**Problem description**
Output, without alteration, the first line of the entries and each line after it, stopping with the line that contains "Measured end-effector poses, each".
[Opening Study material section]
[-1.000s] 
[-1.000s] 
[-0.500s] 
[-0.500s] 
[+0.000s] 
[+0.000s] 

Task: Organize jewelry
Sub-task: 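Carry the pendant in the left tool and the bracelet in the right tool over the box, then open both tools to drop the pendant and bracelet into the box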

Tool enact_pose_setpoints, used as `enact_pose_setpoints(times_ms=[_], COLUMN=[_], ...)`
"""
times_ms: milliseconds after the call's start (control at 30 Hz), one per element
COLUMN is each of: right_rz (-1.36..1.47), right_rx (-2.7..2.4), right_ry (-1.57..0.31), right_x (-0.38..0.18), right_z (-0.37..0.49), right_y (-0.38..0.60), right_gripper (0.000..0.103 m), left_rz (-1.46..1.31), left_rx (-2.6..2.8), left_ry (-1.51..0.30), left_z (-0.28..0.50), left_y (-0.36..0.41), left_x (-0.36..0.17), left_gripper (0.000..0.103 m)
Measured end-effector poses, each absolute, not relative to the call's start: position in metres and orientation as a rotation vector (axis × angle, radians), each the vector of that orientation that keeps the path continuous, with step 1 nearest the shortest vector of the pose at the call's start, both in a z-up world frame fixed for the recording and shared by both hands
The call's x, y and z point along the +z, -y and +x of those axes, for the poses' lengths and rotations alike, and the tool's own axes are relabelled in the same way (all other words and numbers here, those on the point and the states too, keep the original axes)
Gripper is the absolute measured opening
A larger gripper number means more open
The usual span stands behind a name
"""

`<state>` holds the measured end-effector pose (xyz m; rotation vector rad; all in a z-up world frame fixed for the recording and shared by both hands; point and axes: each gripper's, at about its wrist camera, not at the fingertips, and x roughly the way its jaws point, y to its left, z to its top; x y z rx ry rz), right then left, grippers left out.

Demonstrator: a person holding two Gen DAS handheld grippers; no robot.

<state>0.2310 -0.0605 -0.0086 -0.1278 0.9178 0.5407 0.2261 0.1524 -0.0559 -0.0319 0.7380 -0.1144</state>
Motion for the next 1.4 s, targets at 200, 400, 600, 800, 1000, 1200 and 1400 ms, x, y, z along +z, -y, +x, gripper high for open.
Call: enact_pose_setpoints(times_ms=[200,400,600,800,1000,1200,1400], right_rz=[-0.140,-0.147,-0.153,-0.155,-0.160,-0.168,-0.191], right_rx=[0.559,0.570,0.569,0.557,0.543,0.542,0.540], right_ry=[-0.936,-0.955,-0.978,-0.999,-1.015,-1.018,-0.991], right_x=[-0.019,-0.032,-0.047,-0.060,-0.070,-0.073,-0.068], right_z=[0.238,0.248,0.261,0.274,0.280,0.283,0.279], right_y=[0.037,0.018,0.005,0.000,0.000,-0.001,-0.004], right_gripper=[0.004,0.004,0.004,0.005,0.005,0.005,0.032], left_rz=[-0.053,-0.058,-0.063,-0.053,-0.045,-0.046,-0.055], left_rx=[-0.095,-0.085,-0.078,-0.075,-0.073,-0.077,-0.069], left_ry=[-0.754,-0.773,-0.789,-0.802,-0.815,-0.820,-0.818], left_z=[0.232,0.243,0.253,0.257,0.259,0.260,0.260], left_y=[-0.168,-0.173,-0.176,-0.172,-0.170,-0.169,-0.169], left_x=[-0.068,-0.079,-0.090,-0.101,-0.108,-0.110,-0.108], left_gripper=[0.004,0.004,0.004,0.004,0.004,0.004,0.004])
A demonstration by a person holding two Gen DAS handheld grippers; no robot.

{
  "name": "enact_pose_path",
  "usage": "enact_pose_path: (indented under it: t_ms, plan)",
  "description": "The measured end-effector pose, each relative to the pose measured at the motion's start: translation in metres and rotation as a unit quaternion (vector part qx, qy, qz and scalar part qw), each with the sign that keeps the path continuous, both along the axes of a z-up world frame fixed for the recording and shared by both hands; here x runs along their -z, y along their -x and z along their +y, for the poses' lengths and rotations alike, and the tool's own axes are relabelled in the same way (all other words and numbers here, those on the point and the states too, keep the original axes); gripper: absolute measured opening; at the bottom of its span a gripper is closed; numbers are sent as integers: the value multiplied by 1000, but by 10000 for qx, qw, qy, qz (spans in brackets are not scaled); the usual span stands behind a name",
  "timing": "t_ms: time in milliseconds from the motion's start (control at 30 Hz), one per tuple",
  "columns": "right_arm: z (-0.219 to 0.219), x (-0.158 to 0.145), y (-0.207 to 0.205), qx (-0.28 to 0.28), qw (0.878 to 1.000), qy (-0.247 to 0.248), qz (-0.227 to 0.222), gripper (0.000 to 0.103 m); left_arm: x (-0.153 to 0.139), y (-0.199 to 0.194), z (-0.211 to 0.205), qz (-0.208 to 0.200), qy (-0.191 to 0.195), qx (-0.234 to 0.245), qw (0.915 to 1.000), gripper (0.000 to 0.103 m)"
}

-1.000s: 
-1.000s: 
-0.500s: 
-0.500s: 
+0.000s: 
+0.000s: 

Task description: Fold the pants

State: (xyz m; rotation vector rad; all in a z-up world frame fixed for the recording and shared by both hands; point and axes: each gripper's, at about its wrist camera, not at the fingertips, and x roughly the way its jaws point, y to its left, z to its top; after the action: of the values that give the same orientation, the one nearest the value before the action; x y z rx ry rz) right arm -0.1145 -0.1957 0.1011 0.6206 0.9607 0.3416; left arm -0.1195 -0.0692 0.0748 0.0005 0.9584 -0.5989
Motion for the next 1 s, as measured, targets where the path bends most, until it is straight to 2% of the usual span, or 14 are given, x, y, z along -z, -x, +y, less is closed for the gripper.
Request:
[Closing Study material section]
**Answer**
[-1.000s] 
[-1.000s] 
[-0.500s] 
[-0.500s] 
[+0.000s] 
[+0.000s] 

Task: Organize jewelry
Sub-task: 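Carry the pendant in the left tool and the bracelet in the right tool over the box, then open both tools to drop the pendant and bracelet into the box
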
Tool enact_pose_setpoints, used as `enact_pose_setpoints(times_ms=[_], COLUMN=[_], ...)`
"""
times_ms: milliseconds after the call's start (control at 30 Hz), one per element
COLUMN is each of: right_rz (-1.36..1.47), right_rx (-2.7..2.4), right_ry (-1.57..0.31), right_x (-0.38..0.18), right_z (-0.37..0.49), right_y (-0.38..0.60), right_gripper (0.000..0.103 m), left_rz (-1.46..1.31), left_rx (-2.6..2.8), left_ry (-1.51..0.30), left_z (-0.28..0.50), left_y (-0.36..0.41), left_x (-0.36..0.17), left_gripper (0.000..0.103 m)
Measured end-effector poses, each absolute, not relative to the call's start: position in metres and orientation as a rotation vector (axis × angle, radians), each the vector of that orientation that keeps the path continuous, with step 1 nearest the shortest vector of the pose at the call's start, both in a z-up world frame fixed for the recording and shared by both hands

The exercise is now complete.